In seinem 1931 erschienenen satirischen Roman »Fabian« mit dem Untertitel »Die Geschichte eines Moralisten« karikiert Erich Kästner die Zustände in Deutschland, vor allem in Berlin, zur Zeit der Weimarer Republik. Die Handlung spielt Ende der zwanziger Jahre und während der Weltwirtschaftskrise bis 1930. Der zweiunddreißigjährige Germanist Dr. Jakob Fabian arbeitet als Werbetexter für eine Zigarettenfirma. In der Rolle eines ironischen Beobachters wartet er darauf, dass die Menschen besser und anständiger werden.

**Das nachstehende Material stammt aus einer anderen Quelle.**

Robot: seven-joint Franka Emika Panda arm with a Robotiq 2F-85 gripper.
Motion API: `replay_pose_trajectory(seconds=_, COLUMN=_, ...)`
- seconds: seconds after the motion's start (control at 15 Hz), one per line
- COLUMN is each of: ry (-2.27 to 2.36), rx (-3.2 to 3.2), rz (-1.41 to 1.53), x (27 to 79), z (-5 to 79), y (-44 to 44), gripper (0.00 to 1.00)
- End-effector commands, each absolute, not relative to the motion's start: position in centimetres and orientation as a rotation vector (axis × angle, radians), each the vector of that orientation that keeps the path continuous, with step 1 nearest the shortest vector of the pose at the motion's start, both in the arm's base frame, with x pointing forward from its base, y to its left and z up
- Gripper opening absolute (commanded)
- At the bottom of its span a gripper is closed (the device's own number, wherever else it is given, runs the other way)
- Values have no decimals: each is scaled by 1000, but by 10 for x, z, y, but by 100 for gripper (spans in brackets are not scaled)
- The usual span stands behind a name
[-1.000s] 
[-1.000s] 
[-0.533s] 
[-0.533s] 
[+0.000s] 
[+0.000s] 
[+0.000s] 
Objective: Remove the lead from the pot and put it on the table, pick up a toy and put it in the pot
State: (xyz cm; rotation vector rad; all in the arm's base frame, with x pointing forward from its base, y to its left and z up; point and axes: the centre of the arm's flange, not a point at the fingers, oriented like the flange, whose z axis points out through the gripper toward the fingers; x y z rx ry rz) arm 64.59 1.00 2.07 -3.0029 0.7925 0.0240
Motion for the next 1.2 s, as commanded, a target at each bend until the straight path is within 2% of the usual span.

Während seiner nächtlichen Streifzüge durch Berlin lernt Fabian in einem Etablissement die aufdringliche Irene Moll kennen, die Fabian mit in ihre Wohnung nimmt. Einer Vereinbarung mit ihrem Ehemann gemäß stellt sie diesem ihre Liebhaber vor, bevor sie mit ihnen schläft. Empört verlässt Fabian die Wohnung. Er begegnet dem Redakteur Münzer, der ihn auffordert, ihn zur Schlussredaktion zu begleiten. Hier erfährt Fabian, wie die Presse die Menschen bewusst manipuliert, statt aufklärend und meinungsbildend zu wirken.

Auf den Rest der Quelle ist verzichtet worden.